There are two film genres I’ve bounced off of going back to when I was a kid, when my parents would rent movies at Blockbuster each weekend: lavish costume dramas and crime thrillers. 90’s era crime thrillers to be specific. You know the one’s, the kind of movie that hit its popular apex with The Silence of the Lambs, followed by a boatload of bad knockoffs until David Fincher refined and eventually perfected the genre with Se7en and Zodiac.
John Lee Hancock‘s The Little Things is very much that latter breed, the sort of film that I would half pay attention to, that often stars Denzel Washington, and has some bad twist or an ending aiming at some level of profundity. In a genre ridden with cliches, crime thrillers are an outright fossil and have to really bring something fresh to the table to stand out. Unsurprisingly, for a filmmaker like Hancock, who has made his bread and butter in “films for the heartland” like The Blind Side and Saving Mr. Banks, his attempt at stretching his filmmaking chops is dusting off a script he wrote back in the early 90’s and getting it in front of a camera. And apparently he decided to touch it up on no way shape or form – hell, it even still takes place in 1990! It’s now a period piece!
Surprise, surprise: this one also stars Denzel, but now that he’s entered his autumn years, he’s now cast as the weathered and beaten down ex-hotshot detective who is pulling a patrol beat in a quiet California county. Wouldn’t you know it, he’s still haunted by the mistakes of his past and the serial killer that got away back when he was working the mean streets of LA. Circumstance finds him back there, doing some courtroom work, when he crosses paths with the new star of the LAPD’s homicide division (played by a painfully miscast Rami Malek). They butt heads, then they find common ground. The younger detective even seeks him out in a sort of passive-aggressive mentor relationship just as a new serial killer has begun to work his way across town (Jared Leto, doing the same funny voice he did in Blade Runner 2049).

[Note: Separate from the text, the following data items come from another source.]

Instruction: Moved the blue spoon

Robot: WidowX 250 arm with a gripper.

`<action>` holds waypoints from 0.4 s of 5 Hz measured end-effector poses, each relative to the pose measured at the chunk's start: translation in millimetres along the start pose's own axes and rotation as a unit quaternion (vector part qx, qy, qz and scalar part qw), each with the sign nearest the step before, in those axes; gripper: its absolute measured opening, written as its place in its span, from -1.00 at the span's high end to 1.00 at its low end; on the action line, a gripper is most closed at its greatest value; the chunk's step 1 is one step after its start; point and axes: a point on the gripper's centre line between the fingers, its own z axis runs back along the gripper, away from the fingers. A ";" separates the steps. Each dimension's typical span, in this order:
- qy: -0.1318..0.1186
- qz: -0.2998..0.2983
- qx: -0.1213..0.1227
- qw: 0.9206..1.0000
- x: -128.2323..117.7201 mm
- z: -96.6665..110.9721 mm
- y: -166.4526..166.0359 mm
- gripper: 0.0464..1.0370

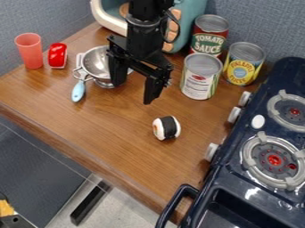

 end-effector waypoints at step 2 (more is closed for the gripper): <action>0.028 0.024 0.022 0.999 1.3 -14.7 7.4 -0.93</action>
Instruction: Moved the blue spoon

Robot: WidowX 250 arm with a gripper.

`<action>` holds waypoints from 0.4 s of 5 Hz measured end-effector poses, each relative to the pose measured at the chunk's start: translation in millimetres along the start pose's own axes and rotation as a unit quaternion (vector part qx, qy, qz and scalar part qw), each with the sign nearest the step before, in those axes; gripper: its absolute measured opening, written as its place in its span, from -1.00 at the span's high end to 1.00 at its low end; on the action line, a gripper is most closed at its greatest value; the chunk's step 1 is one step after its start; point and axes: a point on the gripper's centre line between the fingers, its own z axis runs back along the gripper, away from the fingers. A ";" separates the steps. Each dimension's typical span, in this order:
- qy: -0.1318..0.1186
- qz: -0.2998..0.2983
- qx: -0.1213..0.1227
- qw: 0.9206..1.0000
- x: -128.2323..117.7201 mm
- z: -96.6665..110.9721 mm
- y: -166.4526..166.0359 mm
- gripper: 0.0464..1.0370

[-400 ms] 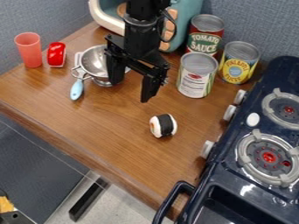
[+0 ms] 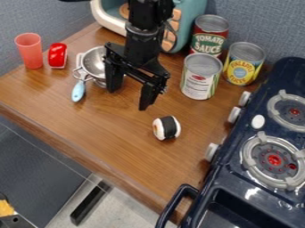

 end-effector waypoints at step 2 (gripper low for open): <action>0.017 0.072 -0.003 0.997 -5.1 -10.6 28.6 -0.93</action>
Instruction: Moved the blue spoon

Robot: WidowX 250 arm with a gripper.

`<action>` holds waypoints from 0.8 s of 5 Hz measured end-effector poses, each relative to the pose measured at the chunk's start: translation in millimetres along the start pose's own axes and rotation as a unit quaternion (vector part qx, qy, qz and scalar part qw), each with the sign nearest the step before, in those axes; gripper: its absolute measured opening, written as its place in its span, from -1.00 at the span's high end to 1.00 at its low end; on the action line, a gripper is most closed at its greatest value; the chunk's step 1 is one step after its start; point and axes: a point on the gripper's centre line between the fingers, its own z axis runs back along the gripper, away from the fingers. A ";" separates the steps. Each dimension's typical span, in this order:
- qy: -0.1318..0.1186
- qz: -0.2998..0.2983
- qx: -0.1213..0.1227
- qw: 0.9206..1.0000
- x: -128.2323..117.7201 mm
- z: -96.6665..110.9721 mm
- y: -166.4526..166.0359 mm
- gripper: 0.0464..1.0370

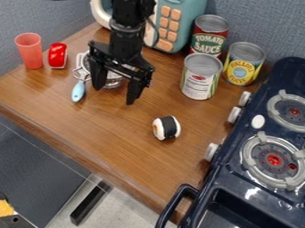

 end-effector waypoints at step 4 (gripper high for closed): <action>0.014 0.074 0.000 0.997 -5.6 -16.8 29.9 -0.93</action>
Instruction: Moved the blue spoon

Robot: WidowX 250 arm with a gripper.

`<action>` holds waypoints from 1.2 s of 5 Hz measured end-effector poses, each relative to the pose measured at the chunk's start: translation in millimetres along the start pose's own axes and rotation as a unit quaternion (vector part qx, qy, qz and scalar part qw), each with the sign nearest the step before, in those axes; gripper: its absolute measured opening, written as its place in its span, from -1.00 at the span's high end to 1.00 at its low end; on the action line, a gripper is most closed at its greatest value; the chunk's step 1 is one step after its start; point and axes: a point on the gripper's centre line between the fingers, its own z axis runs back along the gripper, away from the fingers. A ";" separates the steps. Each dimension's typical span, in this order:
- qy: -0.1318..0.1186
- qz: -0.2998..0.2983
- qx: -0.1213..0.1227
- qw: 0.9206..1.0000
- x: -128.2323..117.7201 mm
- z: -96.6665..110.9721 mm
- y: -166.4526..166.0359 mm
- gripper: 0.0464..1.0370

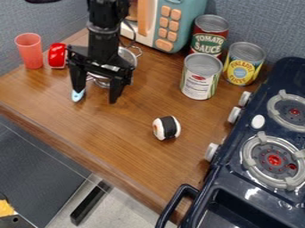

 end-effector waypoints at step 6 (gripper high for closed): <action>0.006 0.067 -0.008 0.998 21.2 -21.8 57.1 -0.93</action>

Exhaustion with these types of efforts aside, it’s just so damned predictable. You know every moment that’s going to happen before it happens, and it plays out exactly as you’d imagine, with Washington desperately trying to hold the whole thing together and stave off whatever weird pantomime energy Malek and Leto felt like dropping into the set that day. It really cannot be undersold just how bad they both are in this. I realize Leto is an acquired taste, one whose “method” energy I have more tolerance for than most, but if this half-assed film does nothing else, it underscores just how narrow a performer Malek is, and slick supercop is definitely not in his range. Ironically, this is absolutely the part Washington would have played in the early to mid 90’s.
Putting aside your ability to easily read the tea leaves on this thing, and the performances that consistently pull you out, there’s just no real weight or intrigue on offer, with leaden pacing that just leads you to wonder what’s happening on twitter instead. It looks nice though, I’ll say that for it. John Schwartzman is basically an ongoing Hancock collaborator, so he hasn’t had a lot of stand-out material to work his charms on, but it seems that nighttime LA backdrop, which always brings out the best in a cinematographer worth their salt, did the trick. Lots of moody hues throughout, and great shots of cars and people lit my streetlamps. It ain’t exactly Thief, but you take what you can get.
Hancock is no superstar filmmaker, but he could have had his pick of projects these days surely. Why he decided to go with what was lining his desk drawer is a mystery far more interesting than anything The Little Things has to offer.